What we are going to eat in 2067 is not only a topic for gourmets and journalists on the lookout for food trends: questioning ourselves on what future food will be like is not only a matter of taste, but also – and above all – survival.
Cooking food is what sets us apart from other animals and has enabled us to evolve, making us what we are today: what would happen if we no longer had the possibility and lost contact with the most primitive aspects of our relationship with food?
The topic has been probed by eight great chefs from all over the world who, together with scientists, artists, politicians, producers and researchers, have staged for the very first time a social, political, economic, ecological – and gastronomic – experiment, the likes of which has never been attempted before: The Catastrophic Meal.
Talks started in February 2017 in Denmark and, on 26 April in Vestjyllands Højskole, in the middle of the countryside, they led to the first of a series of dinner-performances which set out to forecast two possible future developments, of a utopian and dystopian nature. Two diametrically opposed and paradoxical scenarios: the first was presented as an ideal model while the other was quite frightening, to be avoided at all costs.
The aim of this provocation – rethinking the future – is also the slogan of the events due to take place this year in Aarhus and the Danish region of Mid-Jutland, the European Capital of Culture and a European Region of Gastronomy.
The future is not what it used to be
Dinner gets off to a start in the open air, playing with the contrasts between synthetic tasteless calories and tamales cooked in an open fire, tribal-fashion.
Sioux chef Sean Sherman from Minnesota offers food foraged or hunted in the wild, in the way his people has been doing for centuries.
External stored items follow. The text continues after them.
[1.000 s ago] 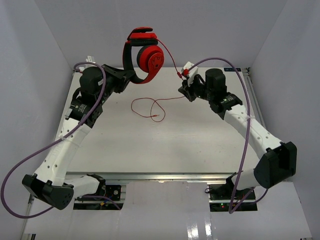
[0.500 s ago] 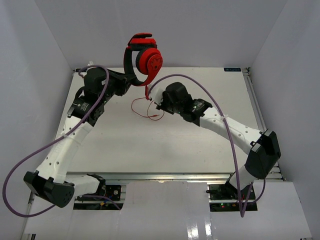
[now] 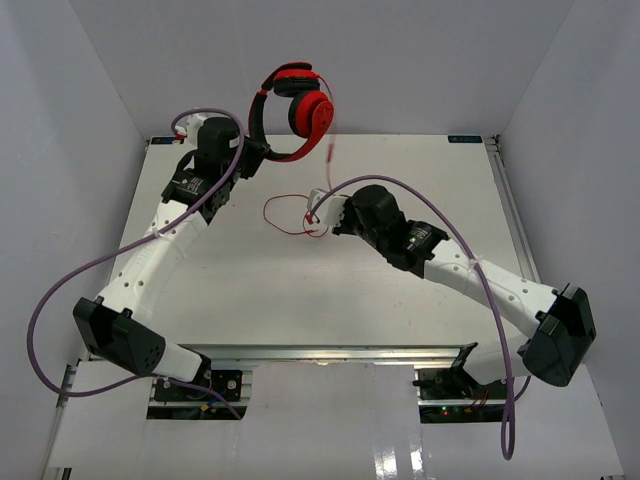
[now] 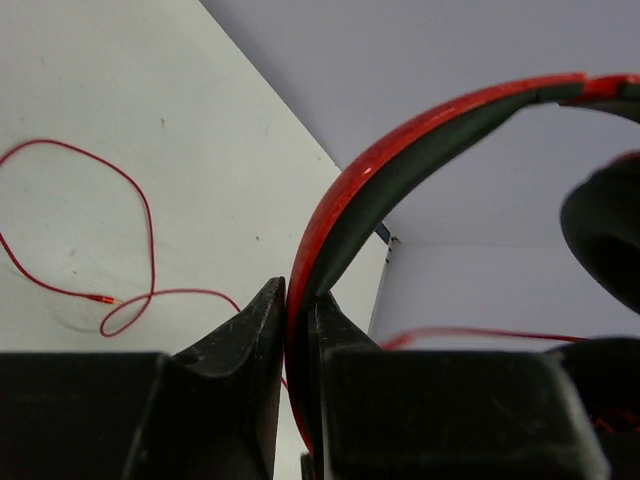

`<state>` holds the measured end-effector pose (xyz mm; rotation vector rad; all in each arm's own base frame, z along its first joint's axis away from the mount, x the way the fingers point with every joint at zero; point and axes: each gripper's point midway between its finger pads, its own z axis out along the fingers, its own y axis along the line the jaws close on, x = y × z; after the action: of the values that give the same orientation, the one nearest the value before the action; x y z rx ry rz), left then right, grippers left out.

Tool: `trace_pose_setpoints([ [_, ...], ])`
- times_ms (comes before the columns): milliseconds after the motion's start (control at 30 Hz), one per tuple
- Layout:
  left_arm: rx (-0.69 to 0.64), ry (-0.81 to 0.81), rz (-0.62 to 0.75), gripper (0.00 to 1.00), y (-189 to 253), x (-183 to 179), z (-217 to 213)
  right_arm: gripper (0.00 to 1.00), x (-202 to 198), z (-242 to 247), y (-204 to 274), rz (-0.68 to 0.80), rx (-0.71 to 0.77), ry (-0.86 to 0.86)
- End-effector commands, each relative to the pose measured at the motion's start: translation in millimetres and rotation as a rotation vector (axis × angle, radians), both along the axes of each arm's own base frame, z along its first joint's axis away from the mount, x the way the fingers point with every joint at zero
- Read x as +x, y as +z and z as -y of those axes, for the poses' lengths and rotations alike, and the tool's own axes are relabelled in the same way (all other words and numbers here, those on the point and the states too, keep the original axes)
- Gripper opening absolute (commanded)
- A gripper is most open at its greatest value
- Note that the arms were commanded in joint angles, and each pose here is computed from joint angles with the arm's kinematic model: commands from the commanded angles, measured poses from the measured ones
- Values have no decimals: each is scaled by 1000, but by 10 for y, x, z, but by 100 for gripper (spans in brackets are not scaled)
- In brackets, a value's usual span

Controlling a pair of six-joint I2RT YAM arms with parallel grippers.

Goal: Wrap the headphones

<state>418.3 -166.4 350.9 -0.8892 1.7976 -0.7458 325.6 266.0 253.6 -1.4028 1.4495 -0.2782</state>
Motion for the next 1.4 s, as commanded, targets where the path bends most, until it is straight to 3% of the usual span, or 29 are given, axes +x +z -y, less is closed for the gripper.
trace_pose_setpoints([
  [0, 160, 78, 60, 0, 100, 126, -212, 8, 68, 161, 435, 204, -53, -23],
  [167, 310, 107, 1, 0, -240, 190, -302, 8, 45, 284, 612, 264, -49, -50],
  [400, 256, 44, -21, 0, -395, 194, -142, 8, -52, 216, 449, 189, -43, 9],
  [533, 317, -6, -3, 0, -372, 194, -120, 8, -125, 221, 554, 200, -49, 55],
  [633, 422, -102, 12, 0, -447, 245, -39, 8, -192, 191, 726, 202, -60, 111],
  [767, 529, -370, 26, 0, -688, 214, 277, 8, -189, 222, 1095, 252, -47, 120],
  [967, 689, -554, 102, 0, -969, -5, 299, 8, -187, 387, 1530, 289, 26, 128],
  [1200, 692, -779, 189, 0, -1092, -245, 550, 8, -202, 285, 1501, 249, 52, 178],
  [1367, 736, -849, 268, 0, -1015, -417, 572, 8, -31, 368, 1488, 251, 80, 136],
])
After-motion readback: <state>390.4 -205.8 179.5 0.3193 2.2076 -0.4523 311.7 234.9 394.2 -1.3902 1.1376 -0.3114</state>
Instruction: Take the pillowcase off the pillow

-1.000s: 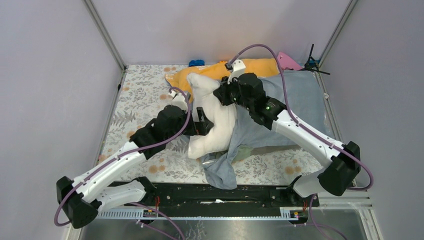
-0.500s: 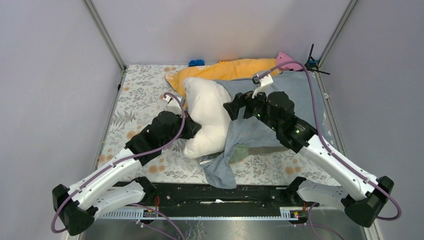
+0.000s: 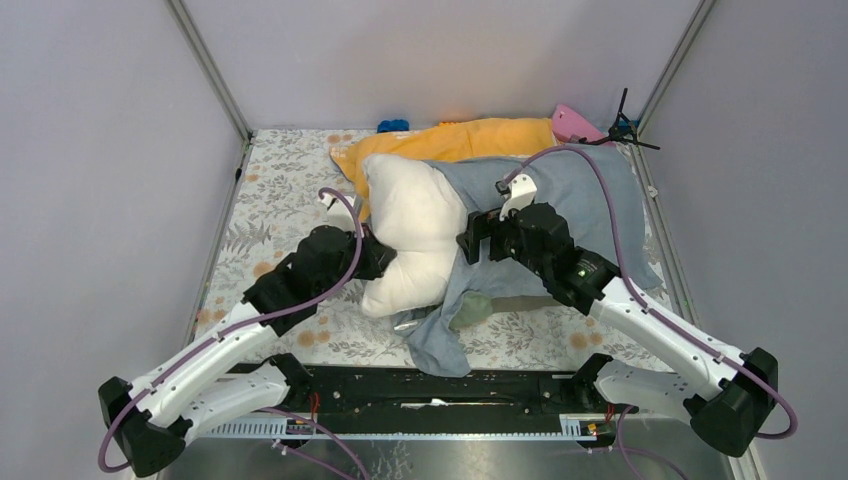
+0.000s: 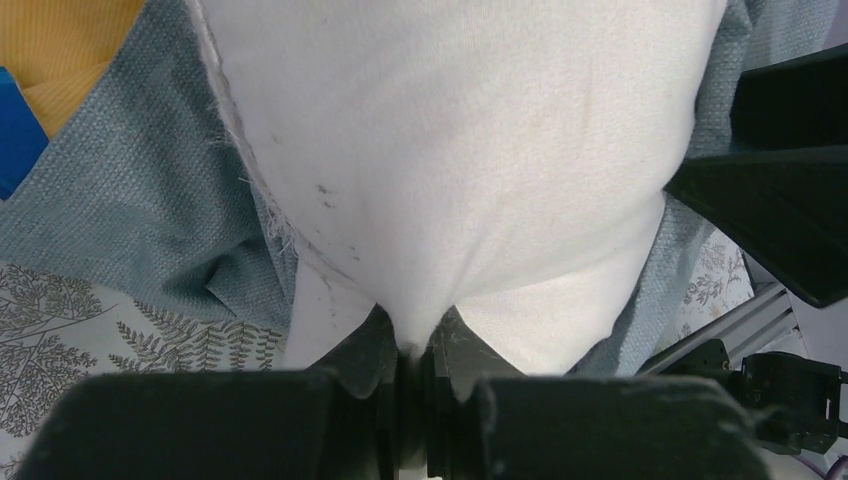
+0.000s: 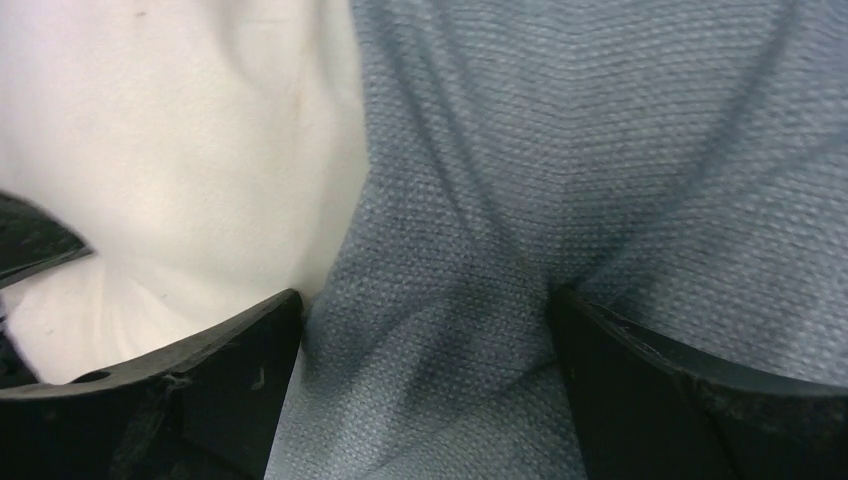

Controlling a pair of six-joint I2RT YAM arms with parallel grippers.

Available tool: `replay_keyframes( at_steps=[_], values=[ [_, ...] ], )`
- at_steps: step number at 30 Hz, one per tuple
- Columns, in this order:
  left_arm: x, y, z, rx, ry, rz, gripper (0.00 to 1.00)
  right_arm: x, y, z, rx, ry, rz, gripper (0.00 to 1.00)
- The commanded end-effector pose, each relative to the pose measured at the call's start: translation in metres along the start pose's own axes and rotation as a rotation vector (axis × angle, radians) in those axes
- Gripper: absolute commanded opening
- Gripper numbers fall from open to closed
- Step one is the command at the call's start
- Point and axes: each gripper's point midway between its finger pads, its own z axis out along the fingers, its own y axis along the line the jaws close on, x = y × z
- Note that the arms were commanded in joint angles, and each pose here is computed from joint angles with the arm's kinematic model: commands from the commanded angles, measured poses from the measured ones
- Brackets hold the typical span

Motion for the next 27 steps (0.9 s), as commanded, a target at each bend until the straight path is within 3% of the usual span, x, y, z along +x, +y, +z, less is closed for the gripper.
replay_keyframes(
  at_steps=[1, 4, 10, 14, 18, 27],
  values=[
    [-0.056, -0.002, -0.022, -0.017, -0.226, -0.054, 0.00, 0.010, -0.048, -0.002, 0.276, 0.019, 0.038, 0.99],
    [-0.069, 0.023, -0.042, -0.135, -0.308, -0.093, 0.00, 0.008, -0.069, -0.008, 0.393, -0.012, 0.042, 1.00],
    [-0.091, 0.086, -0.092, -0.473, -0.455, -0.140, 0.00, 0.014, -0.088, -0.015, 0.493, -0.019, 0.052, 1.00],
    [-0.096, 0.110, -0.118, -0.600, -0.532, -0.168, 0.00, 0.010, -0.097, -0.021, 0.543, -0.053, 0.073, 1.00],
    [-0.094, 0.107, -0.114, -0.573, -0.516, -0.156, 0.00, 0.003, -0.091, -0.022, 0.508, -0.077, 0.075, 1.00],
    [-0.070, 0.069, -0.063, -0.378, -0.317, -0.029, 0.00, -0.027, -0.057, -0.029, 0.312, -0.106, 0.035, 0.99]
  ],
)
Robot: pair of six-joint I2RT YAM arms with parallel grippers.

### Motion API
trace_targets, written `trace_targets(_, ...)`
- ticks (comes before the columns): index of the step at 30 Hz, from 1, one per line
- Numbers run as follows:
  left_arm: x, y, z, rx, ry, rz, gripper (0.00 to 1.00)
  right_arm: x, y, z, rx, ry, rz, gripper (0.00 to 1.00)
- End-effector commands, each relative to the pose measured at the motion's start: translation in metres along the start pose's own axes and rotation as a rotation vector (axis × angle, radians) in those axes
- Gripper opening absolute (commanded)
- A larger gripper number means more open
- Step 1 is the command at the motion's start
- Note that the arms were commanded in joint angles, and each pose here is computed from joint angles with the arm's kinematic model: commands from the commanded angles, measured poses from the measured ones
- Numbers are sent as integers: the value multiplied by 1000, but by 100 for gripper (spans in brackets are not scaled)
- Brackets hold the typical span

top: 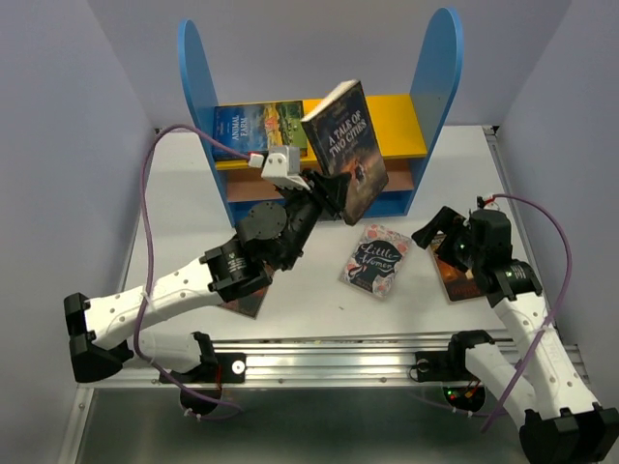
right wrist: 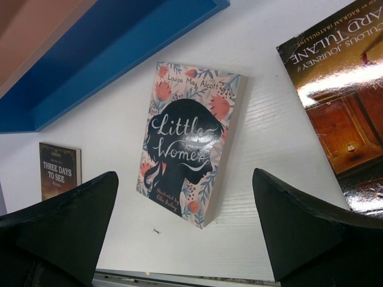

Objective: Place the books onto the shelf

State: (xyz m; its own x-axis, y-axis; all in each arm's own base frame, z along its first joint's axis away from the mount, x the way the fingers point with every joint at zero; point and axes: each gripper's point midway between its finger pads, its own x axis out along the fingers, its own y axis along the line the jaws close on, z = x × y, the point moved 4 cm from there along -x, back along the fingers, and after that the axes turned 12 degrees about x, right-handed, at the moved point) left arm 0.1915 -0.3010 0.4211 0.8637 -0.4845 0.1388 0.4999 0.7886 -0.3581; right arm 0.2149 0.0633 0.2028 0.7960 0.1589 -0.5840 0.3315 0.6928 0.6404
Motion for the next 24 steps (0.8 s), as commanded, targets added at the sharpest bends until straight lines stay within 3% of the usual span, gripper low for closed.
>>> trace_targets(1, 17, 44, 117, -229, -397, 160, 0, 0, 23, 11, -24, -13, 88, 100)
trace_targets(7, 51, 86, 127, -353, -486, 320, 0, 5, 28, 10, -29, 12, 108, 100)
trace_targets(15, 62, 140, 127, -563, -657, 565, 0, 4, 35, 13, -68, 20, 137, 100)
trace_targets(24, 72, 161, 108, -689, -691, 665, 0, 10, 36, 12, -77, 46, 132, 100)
On a rich land, native Americans never bred or farmed food but lived in harmony with nature, since it was able to provide them with all they needed, as in the Garden of Eden. Each course is conceived and cooked by a chef and served in a different setting, installed specifically for the occasion.
Insects, not everyone’s idea of a treat
Animal proteins deriving from insects are a highly sustainable source of nutrients. This is what we may end up eating in a possible future when cows, pigs and chickens have become protected species and there is no longer sufficient land to breed them on.
For years now, Canadian chef Thémis has been preparing for this moment. For this occasion he has cooked a refined cricket bisque and some larvae-enriched bread.
It is served to the guests, who are sceptical of this imaginary future, and only a few of them take up this culinary challenge, knowing what is on their plate. In the meantime, a group of actors mill around searching for food: the dinner is not only a foodie experience but a theatre performance as well.
The end of cooking
From one course to another, from one stage set to the next, with no more water, air or land available, the food of the future has the mere function of fuel, something to drink from a syringe, a sip of which contains all the nourishment our body needs.
It could also take the form of a lab-produced hypoallergenic tortilla, accompanied by an “authentic” cola-based sangria to be consumed in a canteen run like a hospital, where the consumption of food takes place in solitude, a sterile, mechanical and tasteless experience similar to a surgical operation.
Roberto Flore, an Italian chef engaged in the Copenhagen-based non-profit organization Nordic Food Lab, serves up a future in which nature has no part.
Champagne will be replaced by water and test tube food will be served in restaurants, surrounded by stuffed animals – species that are now extinct. “In the past, man managed to survive hunger and dire poverty – explains Roberto – we hope and believe that it can still be done” and into the dining room comes a laboratory slide on which there is a leaf carrying an extremely tasty drop of yellow pea tempeh, the result of years of research.
It is not intended to be a new gourmet ingredient for 3-star restaurants but a source of protein for sustainably feeding the population. That of today, not tomorrow’s.
Sharing will save us
Dining goes hand in hand with conviviality: easily said when food abounds. In the dystopian future imagined by The Catastrophic Meal it’s every man for himself.
During the aperitif a few lucky people receive bigger portions than others; some of them eat everything, only a few share with their companions.
Then comes the next course: the “wealthy” sitting at the insect banquet taste their bisque while the “poor” actors mill around behind them searching for food but some minutes go by before anyone hands a morsel of bread to the needy.
The Catastrophic Meal starts out with the semblance of a dinner-event and ends up by teaching us something new in terms of flavour. The foodie experience is a pretext for kindling a new awareness of sharing, the only way to change the world and experience a better present and a utopian future.
Kobus van der Merwe from the Wolfgat restaurant in South Africa lays a sumptuous table with horns of plenty brimming with fruit and vegetables alongside vegetarian dishes.
We huddle around and chat as the food is placed at the centre of the table for sharing; we interact according to the chef’s instructions: “Put two drops of dressing in the plate of the person sitting on your left hand side and smile”.